Dolore associato a complicazioni psicologiche
“Spesso le donne precisa la psicoterapeuta – si sentono dire che il dolore “è tutto nella loro testa”, ossia che è “psicologico” o per quelli più evoluti “psicosomatico”. La sofferenza viene allora peggiorata dall’incomprensione, dalla solitudine. Il dolore pelvico cronico si dimostra quindi essere associato a conseguenze negative non solo fisiche, ma anche psicologiche e di conseguenza socio-relazionali, nella misura in cui la donna affetta da tale sintomo non può lavorare, non gode dei rapporti sessuali, delle situazioni sociali e anzi esperisce sbalzi d’umore e livelli moderati/gravi di depressione e ansia. Tali problematiche sono inoltre associate al lasso di tempo eccessivamente lungo che intercorre tra l’insorgenza dei sintomi e la diagnosi. Per cui sintomi difficili da gestire e lunghe attese prima di ricevere una diagnosi, portano le pazienti a sperimentare una condizione di dolore e sofferenza prolungata che si rivela poi essere in parte responsabile dell’aumento dei livelli di stress, insoddisfazione sessuale e diminuita autostima: fattori questi che possono aumentare il rischio di complicazioni psichiatriche”.
Il consiglio
“Appare, dunque, evidente, alla luce dei dati presentati, conclude la Dr.ssa Faustini, quanto sia di fondamentale importanza che queste pazienti possano essere sostenute da figure professionali preparate, tra le quali quella dello psico-sessuologo, nell’immediato post-diagnosi, così come sul lungo termine.
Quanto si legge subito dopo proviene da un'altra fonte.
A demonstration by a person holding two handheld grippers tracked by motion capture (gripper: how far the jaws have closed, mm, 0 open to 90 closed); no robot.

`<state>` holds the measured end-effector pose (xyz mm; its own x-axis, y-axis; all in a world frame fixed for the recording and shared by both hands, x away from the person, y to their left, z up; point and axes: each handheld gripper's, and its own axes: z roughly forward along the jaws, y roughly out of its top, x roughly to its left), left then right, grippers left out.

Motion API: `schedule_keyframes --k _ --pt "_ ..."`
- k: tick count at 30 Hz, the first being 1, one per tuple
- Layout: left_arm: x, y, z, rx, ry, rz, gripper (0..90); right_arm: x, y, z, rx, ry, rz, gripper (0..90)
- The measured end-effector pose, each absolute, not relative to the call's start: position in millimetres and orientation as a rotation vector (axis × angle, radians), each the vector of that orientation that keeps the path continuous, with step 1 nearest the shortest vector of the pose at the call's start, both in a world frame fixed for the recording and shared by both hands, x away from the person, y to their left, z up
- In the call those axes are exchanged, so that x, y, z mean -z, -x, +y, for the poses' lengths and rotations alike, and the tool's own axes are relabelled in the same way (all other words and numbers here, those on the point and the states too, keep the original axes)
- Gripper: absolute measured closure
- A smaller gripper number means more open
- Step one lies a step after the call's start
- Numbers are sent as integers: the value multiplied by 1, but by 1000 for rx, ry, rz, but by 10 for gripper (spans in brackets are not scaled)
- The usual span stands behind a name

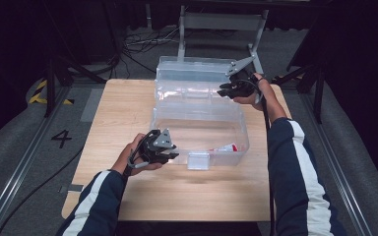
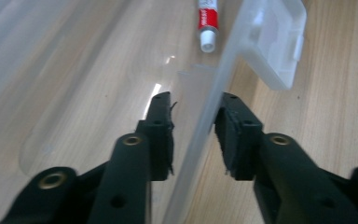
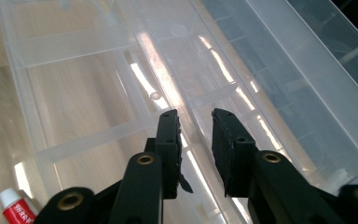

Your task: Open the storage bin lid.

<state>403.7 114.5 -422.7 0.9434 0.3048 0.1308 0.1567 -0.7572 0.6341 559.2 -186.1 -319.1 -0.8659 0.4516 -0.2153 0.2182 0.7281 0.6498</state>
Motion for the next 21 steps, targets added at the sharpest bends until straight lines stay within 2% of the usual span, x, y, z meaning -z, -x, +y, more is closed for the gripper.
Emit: schedule_keyframes --k 9,21 --pt "422 -406 114 -270 -2440 340 726 312 -561 -181 -822 -473 2629 782" --pt "422 -404 114 -277 -2434 366 716 310 -564 -178 -803 -469 2660 793"
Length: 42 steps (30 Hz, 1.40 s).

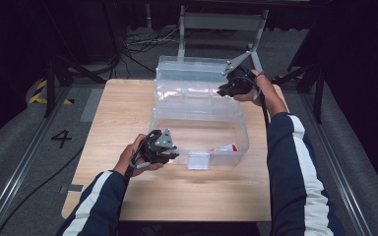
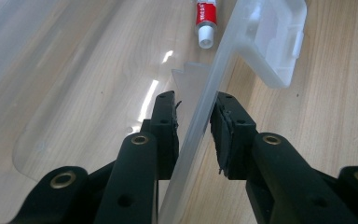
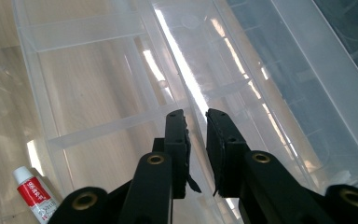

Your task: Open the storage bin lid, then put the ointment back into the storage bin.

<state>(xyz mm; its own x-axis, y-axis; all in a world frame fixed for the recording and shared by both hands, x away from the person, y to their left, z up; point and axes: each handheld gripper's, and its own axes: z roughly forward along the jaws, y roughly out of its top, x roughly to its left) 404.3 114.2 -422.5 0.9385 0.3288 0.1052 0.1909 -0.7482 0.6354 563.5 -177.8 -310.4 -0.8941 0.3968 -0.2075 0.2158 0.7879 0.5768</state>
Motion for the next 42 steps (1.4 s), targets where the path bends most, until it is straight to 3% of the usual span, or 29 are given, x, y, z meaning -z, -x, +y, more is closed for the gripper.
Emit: schedule_keyframes --k 42 --pt "427 -402 116 -239 -2345 466 666 298 -539 -174 -737 -297 2705 879"
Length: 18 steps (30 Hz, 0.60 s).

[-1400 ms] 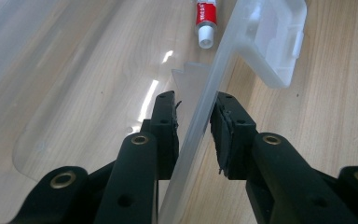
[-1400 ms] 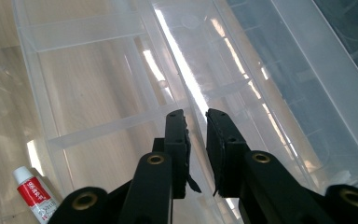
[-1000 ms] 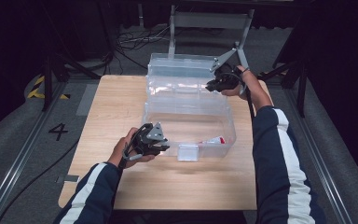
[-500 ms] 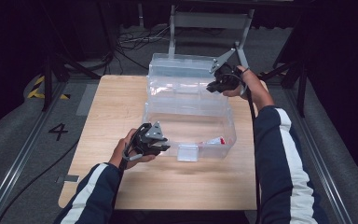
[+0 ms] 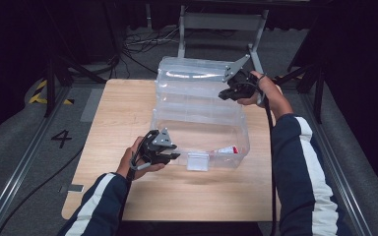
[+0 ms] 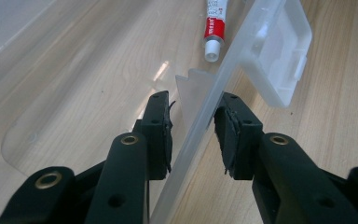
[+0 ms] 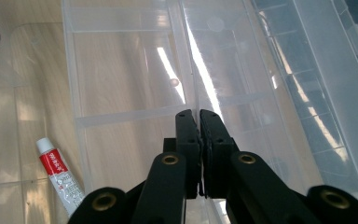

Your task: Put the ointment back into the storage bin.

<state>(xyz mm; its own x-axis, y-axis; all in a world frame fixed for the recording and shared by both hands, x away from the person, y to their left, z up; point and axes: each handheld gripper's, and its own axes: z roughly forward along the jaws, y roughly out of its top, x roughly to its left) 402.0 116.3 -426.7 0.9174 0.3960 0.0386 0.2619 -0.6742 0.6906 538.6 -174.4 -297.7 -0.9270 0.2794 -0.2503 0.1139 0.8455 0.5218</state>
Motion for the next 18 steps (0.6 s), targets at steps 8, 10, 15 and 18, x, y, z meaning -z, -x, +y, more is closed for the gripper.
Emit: schedule_keyframes --k 8,10,15,18 --pt "427 -401 116 -246 -2340 468 659 296 -531 -174 -740 -278 2704 883" --pt "427 -401 116 -247 -2340 468 657 295 -528 -174 -742 -263 2703 885" --pt "427 -401 116 -247 -2335 471 654 293 -520 -172 -716 -232 2702 885" --pt "427 -401 116 -250 -2334 472 653 292 -517 -171 -713 -227 2702 887"
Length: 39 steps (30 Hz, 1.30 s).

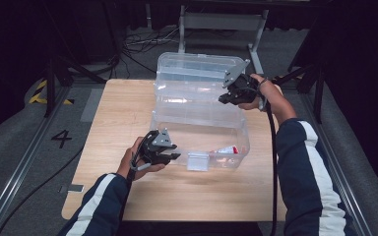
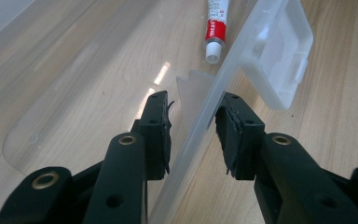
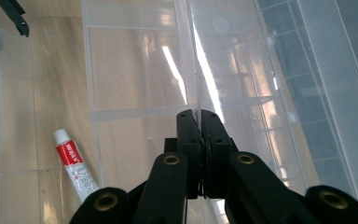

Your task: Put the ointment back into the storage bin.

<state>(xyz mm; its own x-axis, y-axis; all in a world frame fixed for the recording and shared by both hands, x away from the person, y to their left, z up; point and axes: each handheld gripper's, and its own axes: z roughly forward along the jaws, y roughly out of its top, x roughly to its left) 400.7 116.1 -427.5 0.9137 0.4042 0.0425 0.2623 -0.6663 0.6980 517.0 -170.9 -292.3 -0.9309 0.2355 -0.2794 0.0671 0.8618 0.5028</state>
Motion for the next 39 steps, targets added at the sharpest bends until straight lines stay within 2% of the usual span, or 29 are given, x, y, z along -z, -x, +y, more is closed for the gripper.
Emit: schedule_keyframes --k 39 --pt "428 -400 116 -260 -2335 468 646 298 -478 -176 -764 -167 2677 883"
Un professionista che possa fungere da catalizzatore, nell’elaborazione dei vissuti della paziente e contribuire all’instaurarsi di una prospettiva di vita gratificante, dopo la malattia, mediante l’accettazione della stessa, del dolore e della terapia farmacologica che comporta, oltre che della non di minor importanza gestione relazionale e personale dei sintomi”.